Petraeus was the first of four former Obama administration officials scheduled to appear before the Republican-led committee in the next week. The committee will question former Defense Secretary Leon Panetta on Friday.

All four interviews were to be conducted behind closed doors.

The committee said it interviewed 64 witnesses last year, including 53 people who had never been interviewed by a congressional committee looking into the September 2012 attacks that killed U.S. Ambassador Chris Stevens and three other Americans. The panel also has reviewed about 100,000 pages of documents.

The committee hoped to release a report "within the next few months," said spokesman Matt Wolking.

"The American people and the families of the victims deserve to know the truth about what happened before, during and after the 2012 Benghazi terrorist attacks, and we must do everything we can to prevent similar tragedies from happening in the future," Wolking said.

The 12-member committee has spent more than $5 million since its creation in May 2014.

Democrats say the inquiry has gone on longer than the 9/11 Commission took to investigate the terrorist attacks that killed nearly 3,000 people on Sept. 11, 2001.

Rep. Elijah Cummings of Maryland, the committee's senior Democrat, called the Benghazi investigation "hyperpartisan and ineffective."
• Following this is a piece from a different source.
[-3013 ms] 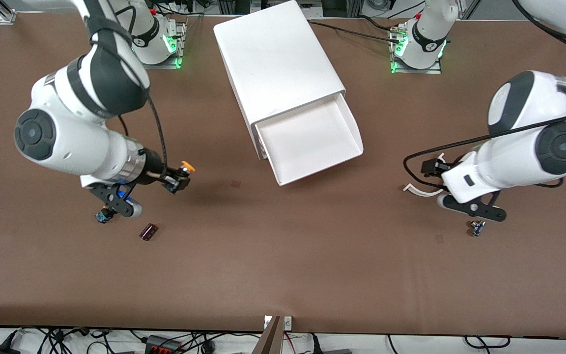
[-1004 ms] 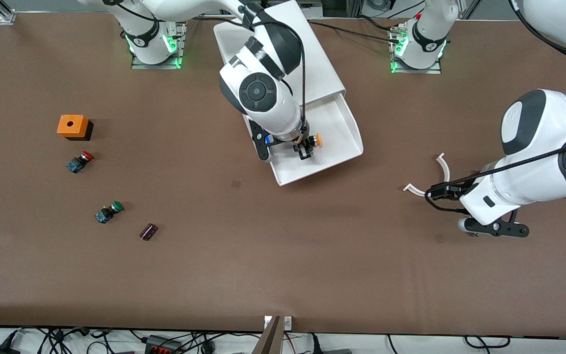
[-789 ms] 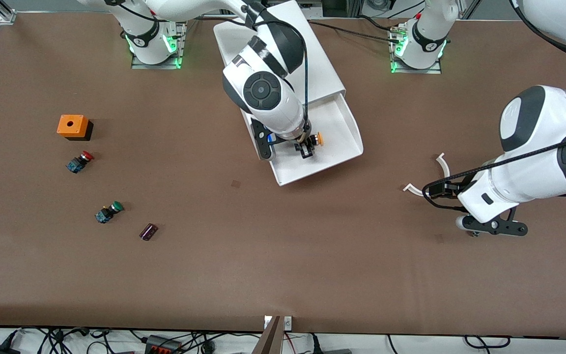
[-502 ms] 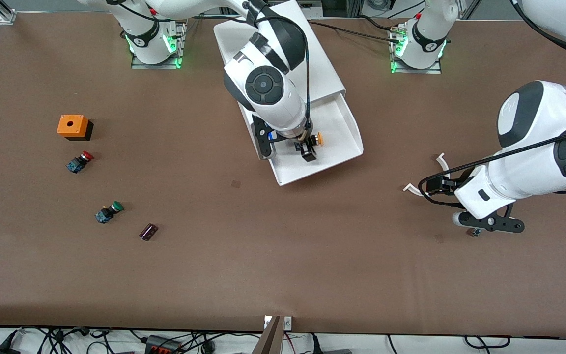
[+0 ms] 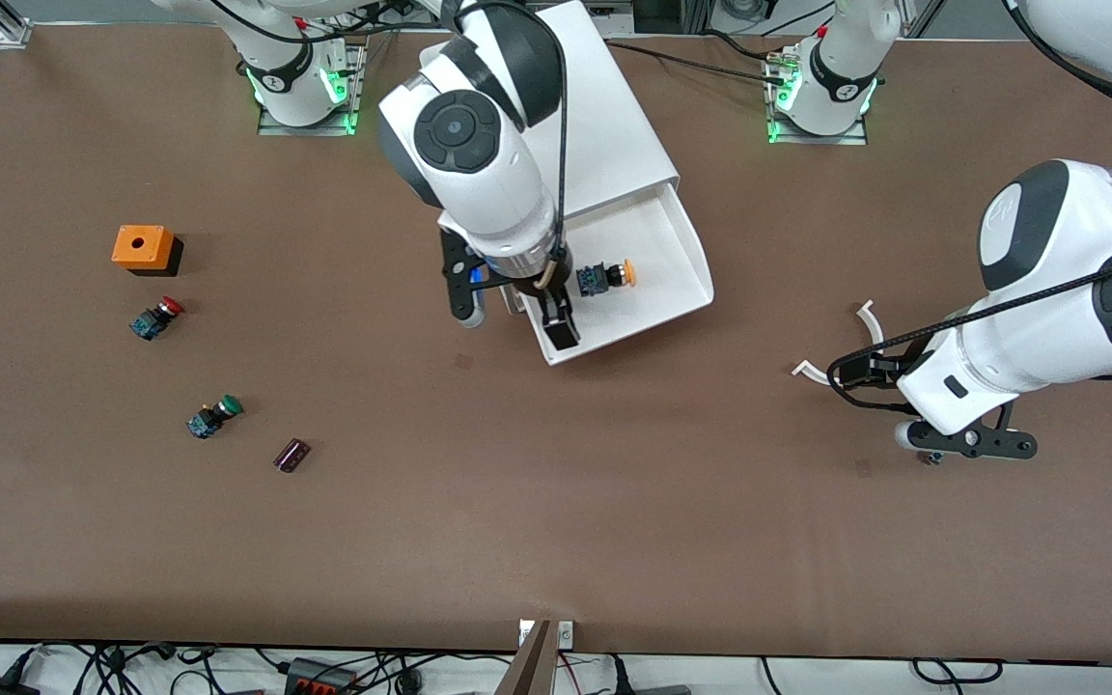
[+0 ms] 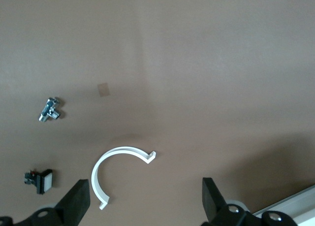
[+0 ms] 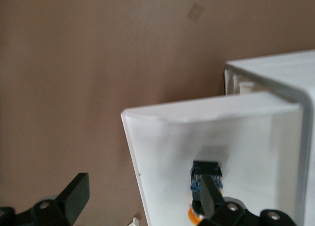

Instead of following the bipartisan model set by the 9/11 Commission, Cummings said the House committee chairman, Rep. Trey Gowdy, R-S.C., and other Republicans "continue to drag out this political charade closer to the 2016 presidential election, and the American taxpayers continue to pay the price."

Cummings and other Democrats say the committee has long since lost its focus on Benghazi and become a vehicle for Republicans to attack Hillary Clinton, the Democratic front-runner for president. Clinton was secretary of state during the Benghazi attacks.

Republicans say the committee has been hindered by stonewalling by the State Department and other executive branch agencies.
"While we are still waiting to receive crucial documents from the State Department and the CIA, and still waiting

for important witnesses to be made available, the committee is diligently working to complete its thorough, fact-centered investigation," Wolking said.